As the world feels the increasing effects of climate change, there is value in sustainable and climate-resilient assets, and leading companies are not only reducing carbon emissions but generating financial returns while creating platforms and incentives as models for others to follow.
Upfront strategy development will be a “have-to-have”
It is important that corporations pursue their own unique sustainability journey and define their values and principles upfront before they get into the finer operational details.
Investment strategies must be backed by the right amount of metrics that can track progress effectively by analysing foundational metrics such as energy usage intensity, water usage intensity and GHG intensity of their operations.
Companies will continue to face (and overcome) hurdles
Despite the overall momentum in this space, renewable energy procurement in the broader C&I sector continues to face hurdles.
For example, traditional PPA structures are complex for small and medium-sized corporations, as they do not have adequate knowledge or understanding of incentives to get into long-term contracts.
But we see corporations overcoming these barriers innovatively, for example, signing PPA deals with other buyers (i.e., aggregated PPAs) and negotiating for more flexible contracts.
Also, financial instruments in the form of synthetic PPAs are cropping up, which provide some relief from longer term contracts by offering shorter terms at a premium.
Based on the risk profile of corporations, this market is evolving to offer differently structured renewable energy supply contracts for different types and sizes of buyers.
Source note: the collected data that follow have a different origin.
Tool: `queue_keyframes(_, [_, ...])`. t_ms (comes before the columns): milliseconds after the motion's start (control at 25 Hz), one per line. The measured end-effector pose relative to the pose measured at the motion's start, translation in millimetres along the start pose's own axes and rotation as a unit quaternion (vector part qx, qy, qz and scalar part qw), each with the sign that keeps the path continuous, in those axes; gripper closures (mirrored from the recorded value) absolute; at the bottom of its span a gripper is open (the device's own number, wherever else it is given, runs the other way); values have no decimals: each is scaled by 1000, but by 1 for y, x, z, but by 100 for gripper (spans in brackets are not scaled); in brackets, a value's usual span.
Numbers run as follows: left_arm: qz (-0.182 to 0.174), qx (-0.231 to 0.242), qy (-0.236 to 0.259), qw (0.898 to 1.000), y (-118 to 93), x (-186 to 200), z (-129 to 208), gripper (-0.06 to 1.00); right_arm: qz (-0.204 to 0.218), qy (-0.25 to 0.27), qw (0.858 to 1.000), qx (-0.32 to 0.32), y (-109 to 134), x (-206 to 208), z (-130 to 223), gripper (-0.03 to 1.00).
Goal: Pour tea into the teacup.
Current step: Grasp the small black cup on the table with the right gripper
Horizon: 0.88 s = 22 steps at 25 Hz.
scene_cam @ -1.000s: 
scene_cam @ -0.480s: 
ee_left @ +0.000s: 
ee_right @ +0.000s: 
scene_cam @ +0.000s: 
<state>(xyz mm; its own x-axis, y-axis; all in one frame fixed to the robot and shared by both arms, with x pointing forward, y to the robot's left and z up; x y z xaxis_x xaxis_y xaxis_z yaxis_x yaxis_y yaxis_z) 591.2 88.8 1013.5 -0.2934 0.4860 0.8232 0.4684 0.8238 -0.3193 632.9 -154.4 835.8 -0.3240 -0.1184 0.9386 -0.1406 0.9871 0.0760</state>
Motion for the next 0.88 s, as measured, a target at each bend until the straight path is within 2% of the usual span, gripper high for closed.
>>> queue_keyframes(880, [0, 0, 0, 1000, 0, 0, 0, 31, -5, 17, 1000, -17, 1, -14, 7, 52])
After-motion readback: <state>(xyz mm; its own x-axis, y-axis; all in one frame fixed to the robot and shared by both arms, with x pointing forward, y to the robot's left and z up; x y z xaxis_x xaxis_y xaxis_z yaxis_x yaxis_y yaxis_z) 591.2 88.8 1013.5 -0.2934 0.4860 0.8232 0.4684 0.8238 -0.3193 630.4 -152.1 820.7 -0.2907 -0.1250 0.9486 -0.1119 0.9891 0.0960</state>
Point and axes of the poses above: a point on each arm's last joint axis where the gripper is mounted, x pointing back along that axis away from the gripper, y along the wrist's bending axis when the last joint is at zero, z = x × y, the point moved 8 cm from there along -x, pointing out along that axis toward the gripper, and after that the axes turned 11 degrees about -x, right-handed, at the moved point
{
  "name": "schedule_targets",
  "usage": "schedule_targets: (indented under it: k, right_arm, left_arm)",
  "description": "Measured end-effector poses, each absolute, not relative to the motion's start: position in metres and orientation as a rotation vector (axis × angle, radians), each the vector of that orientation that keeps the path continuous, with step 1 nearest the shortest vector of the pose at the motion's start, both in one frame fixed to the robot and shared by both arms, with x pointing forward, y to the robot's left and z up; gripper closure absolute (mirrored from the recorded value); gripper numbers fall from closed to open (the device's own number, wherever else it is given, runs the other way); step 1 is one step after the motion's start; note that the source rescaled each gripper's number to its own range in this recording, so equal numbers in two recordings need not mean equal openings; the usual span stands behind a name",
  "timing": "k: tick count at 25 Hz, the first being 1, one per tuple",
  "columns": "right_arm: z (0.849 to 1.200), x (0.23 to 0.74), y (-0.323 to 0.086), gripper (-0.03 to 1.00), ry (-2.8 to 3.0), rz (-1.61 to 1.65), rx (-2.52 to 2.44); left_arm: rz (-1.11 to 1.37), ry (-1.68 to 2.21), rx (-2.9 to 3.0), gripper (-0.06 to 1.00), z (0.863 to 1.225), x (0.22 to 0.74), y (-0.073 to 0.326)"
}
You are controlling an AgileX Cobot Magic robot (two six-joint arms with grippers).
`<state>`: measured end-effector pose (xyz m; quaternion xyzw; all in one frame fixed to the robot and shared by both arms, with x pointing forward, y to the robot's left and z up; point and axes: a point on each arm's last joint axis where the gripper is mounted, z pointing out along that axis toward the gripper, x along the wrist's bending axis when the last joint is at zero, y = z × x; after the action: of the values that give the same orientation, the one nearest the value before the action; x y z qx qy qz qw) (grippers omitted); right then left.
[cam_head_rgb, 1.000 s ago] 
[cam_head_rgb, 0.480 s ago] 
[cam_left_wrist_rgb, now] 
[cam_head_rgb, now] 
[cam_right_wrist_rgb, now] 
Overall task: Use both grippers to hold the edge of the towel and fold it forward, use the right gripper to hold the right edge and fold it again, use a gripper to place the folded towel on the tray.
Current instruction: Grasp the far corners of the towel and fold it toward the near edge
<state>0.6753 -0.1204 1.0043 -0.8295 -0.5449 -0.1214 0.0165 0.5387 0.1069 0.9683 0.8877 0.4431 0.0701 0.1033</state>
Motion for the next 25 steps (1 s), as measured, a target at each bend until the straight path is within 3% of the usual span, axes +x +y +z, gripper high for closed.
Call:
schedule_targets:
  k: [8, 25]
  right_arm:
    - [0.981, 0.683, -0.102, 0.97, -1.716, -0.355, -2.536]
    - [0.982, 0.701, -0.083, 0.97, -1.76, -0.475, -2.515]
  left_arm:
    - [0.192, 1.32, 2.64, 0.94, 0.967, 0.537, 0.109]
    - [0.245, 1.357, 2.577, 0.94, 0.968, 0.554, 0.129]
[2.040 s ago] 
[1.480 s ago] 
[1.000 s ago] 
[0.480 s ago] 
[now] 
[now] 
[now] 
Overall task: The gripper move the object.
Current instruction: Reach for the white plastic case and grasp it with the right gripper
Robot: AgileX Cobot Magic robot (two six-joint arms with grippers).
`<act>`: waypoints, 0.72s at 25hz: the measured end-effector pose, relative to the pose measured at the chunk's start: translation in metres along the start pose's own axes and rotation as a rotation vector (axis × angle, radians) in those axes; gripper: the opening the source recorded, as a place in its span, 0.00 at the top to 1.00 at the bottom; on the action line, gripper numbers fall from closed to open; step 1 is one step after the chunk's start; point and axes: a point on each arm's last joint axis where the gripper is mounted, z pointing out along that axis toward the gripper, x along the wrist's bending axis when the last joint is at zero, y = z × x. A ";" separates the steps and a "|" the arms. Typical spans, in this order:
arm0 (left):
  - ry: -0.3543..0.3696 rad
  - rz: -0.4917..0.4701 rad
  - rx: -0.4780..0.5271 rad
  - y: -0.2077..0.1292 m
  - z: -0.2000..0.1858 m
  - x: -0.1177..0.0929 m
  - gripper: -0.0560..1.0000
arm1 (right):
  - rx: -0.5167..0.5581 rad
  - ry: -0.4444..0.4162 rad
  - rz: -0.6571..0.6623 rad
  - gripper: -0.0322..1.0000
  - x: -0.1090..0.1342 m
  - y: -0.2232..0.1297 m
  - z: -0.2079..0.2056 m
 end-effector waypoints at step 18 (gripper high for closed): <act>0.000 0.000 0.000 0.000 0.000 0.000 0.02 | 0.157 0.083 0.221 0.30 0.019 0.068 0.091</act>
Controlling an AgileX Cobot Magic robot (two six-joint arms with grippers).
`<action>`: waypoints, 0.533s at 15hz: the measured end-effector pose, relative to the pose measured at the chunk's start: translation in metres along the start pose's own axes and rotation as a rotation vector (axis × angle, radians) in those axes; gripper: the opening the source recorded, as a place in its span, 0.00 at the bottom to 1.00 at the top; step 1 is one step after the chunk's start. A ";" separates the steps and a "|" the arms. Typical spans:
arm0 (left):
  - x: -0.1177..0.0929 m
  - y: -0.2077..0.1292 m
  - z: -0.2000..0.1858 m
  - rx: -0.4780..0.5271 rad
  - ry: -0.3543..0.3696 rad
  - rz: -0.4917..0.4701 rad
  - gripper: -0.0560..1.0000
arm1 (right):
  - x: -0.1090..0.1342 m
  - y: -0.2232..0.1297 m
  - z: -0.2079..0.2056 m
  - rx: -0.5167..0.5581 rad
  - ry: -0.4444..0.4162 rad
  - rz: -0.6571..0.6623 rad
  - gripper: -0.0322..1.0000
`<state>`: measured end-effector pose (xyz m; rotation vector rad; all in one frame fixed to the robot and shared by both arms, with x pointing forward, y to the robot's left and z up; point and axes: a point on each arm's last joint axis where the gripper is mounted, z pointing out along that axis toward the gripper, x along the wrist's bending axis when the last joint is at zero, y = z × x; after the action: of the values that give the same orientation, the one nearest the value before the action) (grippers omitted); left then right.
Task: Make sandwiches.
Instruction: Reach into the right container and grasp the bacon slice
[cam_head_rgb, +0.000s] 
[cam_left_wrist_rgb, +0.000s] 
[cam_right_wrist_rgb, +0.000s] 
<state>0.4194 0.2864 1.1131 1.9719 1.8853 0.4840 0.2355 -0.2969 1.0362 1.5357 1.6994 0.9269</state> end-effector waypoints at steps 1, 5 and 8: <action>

All this is leading to a strong wave of adoption as more and more companies hop on the renewable energy bandwagon.
Renewable energy will become a competitive advantage
Another variable driving growth in this space is large companies pioneering business-to-business market incentives (also known as Renewable Value Chain Initiatives), that encourage upstream companies and midstream suppliers to produce products and services that are made by renewable energy.
If other companies adopt sustainability-influenced supply chains that rank suppliers based on their renewable energy commitments, the use of renewable energy could become a competitive advantage in the marketplace.
This causes a network effect for renewable energy adoption and we are already seeing tremendous growth in products and services with a sustainable supply chain.
The business case for adopting renewable energy is becoming clearer and more persuasive on a daily basis. Many organisations, big and small, are awake to this fact, and many others will soon join them.
The future of renewables procurement may be a step change to traditional methods, but the rewards for making that change and overcoming the hurdles will be worth it.